The case of Preston v. Spaulding, 120 Ill. 208, is not in point, if for no other reason than that there Spaulding was a creditor, while here Wright is not, and for anything appearing in the bill may never be. The mere fact that Wright has paid more of the partnership Losses than have been paid by Cudahy, while probably availing much in the matter of an accounting between them, entitles him to no standing in equity against Hutchinson, the trustee for Cudahy’s individual creditors.

Non constat but that Wright may have received profits to an extent equal to, or exceeding the losses he has paid in the partnership transactions, and he may not even have anything of Cudahy until there has been a full accounting between them.

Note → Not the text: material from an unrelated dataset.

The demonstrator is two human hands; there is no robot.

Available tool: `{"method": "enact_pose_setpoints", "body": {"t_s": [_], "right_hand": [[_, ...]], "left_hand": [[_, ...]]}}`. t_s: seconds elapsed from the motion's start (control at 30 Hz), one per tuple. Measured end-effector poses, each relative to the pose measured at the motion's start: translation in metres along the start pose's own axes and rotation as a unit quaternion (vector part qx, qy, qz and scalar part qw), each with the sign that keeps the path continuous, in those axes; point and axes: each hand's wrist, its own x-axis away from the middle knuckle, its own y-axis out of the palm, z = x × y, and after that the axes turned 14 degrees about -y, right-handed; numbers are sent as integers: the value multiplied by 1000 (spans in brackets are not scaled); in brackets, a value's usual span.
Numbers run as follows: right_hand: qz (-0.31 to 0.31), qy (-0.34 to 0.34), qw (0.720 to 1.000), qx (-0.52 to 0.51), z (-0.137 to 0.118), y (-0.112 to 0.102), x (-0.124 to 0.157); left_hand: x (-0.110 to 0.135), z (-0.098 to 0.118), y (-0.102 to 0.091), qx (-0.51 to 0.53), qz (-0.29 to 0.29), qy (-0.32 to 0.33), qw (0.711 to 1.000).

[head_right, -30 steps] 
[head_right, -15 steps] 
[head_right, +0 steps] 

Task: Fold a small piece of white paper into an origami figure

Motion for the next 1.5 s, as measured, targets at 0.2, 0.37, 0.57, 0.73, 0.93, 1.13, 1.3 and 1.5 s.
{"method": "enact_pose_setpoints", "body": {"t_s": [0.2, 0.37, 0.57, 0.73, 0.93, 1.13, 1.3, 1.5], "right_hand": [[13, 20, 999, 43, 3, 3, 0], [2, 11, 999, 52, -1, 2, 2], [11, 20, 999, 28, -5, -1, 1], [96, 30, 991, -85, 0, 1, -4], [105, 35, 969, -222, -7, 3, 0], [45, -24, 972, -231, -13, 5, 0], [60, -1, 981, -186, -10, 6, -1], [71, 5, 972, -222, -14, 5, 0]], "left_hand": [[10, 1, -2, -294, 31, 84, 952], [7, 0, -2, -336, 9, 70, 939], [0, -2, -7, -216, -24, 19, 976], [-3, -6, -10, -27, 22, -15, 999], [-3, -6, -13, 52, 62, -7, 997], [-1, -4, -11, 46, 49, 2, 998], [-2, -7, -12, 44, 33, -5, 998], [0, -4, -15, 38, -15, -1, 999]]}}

How, then, may he claim to be a beneficiary of the trust conferred upon Hutchinson for the use of Cudahy’s creditors ?

It is doubtful, even, if the partnership creditors could resort to a court of equity to enforce their claims against the trust bestowed upon Hutchinson. There were other elements of an equitable character than the mere relationship of a creditor, that gave jurisdiction in the case of Preston v. Spaulding, supra.

It would seem as if under the doctrine of Parwell v. Cohen, the only forum for the partnership creditors, even, to resort to, under the facts as made to appear by this bill, in order to obtain to themselves the benefit of the trust to Hutchinson, would be the County Court.

*541We make this remark, however, not by way of decision, for the question is not in this cáse, but to place in a yet stronger light our conclusion that a court of equity can not afford Wright, who is not even a creditor, the relief asked by this bill.

No precedent that we are aware of will warrant maintaining such a bill, and it would be opposed, in our opinion, to reason and principle to sustain it.

The decree of the Circuit Court dismissing the bill as to these appellees, will therefore be affirmed.